Each line of the material that mentions the word "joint" is to be copied.

************

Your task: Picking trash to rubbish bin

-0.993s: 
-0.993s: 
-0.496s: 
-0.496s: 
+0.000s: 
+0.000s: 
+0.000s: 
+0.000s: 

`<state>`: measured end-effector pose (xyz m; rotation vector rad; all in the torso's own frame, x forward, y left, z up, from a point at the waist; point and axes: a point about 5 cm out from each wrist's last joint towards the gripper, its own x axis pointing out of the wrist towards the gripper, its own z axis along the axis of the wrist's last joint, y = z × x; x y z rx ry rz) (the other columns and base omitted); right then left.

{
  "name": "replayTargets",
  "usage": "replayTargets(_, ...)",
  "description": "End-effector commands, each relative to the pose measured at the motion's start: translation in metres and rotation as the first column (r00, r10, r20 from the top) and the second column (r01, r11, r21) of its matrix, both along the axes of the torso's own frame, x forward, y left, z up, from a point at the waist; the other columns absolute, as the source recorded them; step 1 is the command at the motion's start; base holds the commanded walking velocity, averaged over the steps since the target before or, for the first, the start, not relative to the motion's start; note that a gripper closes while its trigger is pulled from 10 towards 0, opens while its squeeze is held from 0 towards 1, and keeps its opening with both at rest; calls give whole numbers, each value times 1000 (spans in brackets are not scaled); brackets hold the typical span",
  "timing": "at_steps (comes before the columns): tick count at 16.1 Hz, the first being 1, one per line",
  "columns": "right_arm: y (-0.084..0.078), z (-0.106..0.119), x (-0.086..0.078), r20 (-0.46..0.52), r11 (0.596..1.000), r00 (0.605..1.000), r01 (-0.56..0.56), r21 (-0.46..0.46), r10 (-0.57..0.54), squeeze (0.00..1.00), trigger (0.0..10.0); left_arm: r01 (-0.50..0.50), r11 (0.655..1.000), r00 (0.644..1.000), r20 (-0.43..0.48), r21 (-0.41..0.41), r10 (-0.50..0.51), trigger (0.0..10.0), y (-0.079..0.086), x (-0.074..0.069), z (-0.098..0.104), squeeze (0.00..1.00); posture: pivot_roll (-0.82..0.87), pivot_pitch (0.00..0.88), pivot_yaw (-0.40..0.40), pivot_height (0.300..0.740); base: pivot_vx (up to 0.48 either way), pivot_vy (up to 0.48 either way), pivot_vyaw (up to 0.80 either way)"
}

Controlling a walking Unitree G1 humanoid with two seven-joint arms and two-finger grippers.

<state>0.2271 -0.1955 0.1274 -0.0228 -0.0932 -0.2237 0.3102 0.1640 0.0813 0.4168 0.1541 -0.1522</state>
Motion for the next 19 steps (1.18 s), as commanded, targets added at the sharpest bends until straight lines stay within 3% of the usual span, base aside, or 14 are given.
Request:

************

◆ REPLY:
`<state>`: measured end-effector pose (xyz m; rotation vector rad; all in the torso's own frame, x forward, y left, z up, from a point at the waist; point and axes: a point about 5 cm out from each wrist's last joint towards the gripper, its own x axis pointing out of the wrist towards the gripper, its own z axis along the axis of the wrist's last joint, y = z × x; x y z rx ry rz) (the other columns and base omitted); right then left.
Controlling a walking Unitree G1 humanoid with two seven-joint arms and two-finger grippers.

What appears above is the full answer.